Reverse engineering the control protocol

Start by reverse engineering the control protocol for the bulb, as demonstrated in this guide. Note: If you’re using a peripheral that implements a standard service, the following process will not be necessary. The salient points are as follows:

1. Download the ChiChinLighting Smart Light app (also available on iOS). If you’re using a different peripheral (and it doesn’t use a standard service) a similar app will be available.
2. Set up the bluefruit sniffer and wireshark to intercept packets between the bulb. Note: the sniffer will often fail to capture packets once the devices are connected. This is because the bulb advertises on all three advertising channels, while the sniffer only listens on one. When the bulb connects to your device, it issues the connection request on only one of the advertising channels – if the sniffer is listening to a different channel, it won’t catch the pairing request and switch channels to follow it. I couldn’t find a way to fix this problem aside from disconnecting from and reconnecting to the bulb repeatedly until the channels happened to match.
3. Control the bulb using the smartphone app. Inspect the packets for patterns based on which parameters you change. Test your hypotheses using BlueZ and gatttool (more on those in the next post).

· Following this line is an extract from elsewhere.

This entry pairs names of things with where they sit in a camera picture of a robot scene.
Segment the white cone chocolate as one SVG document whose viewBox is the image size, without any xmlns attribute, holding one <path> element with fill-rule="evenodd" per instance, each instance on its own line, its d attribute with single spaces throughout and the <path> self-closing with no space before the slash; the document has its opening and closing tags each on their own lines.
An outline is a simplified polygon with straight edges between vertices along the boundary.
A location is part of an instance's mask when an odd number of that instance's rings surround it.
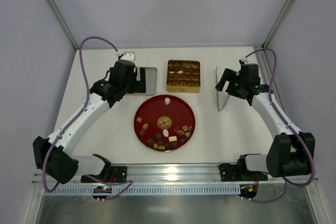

I followed the above process, and this is what I discovered:

To control the bulb, write to handle 0x0043. Additionally, writing ef0177 causes the bulb to send a handle value notification of 0x0050 indicating the state of the bulb. This has the form 6615(on)(st)20(sp)(rrggbb)(ww)0599, where

• on is 23 if the bulb is on and 24 if the bulb is off
• st is the state (either a preset function (25-38), custom (3a-3c) or 41 for solid colour / warmth)
• sp is the speed if using a present function, 00 otherwise
• rrggbb is the hex colour the bulb is set to (not cleared until either the colour or warmth is changed)
• ww is the warmth the bulb is set to (again, not cleared until either the colour of warmth is changed)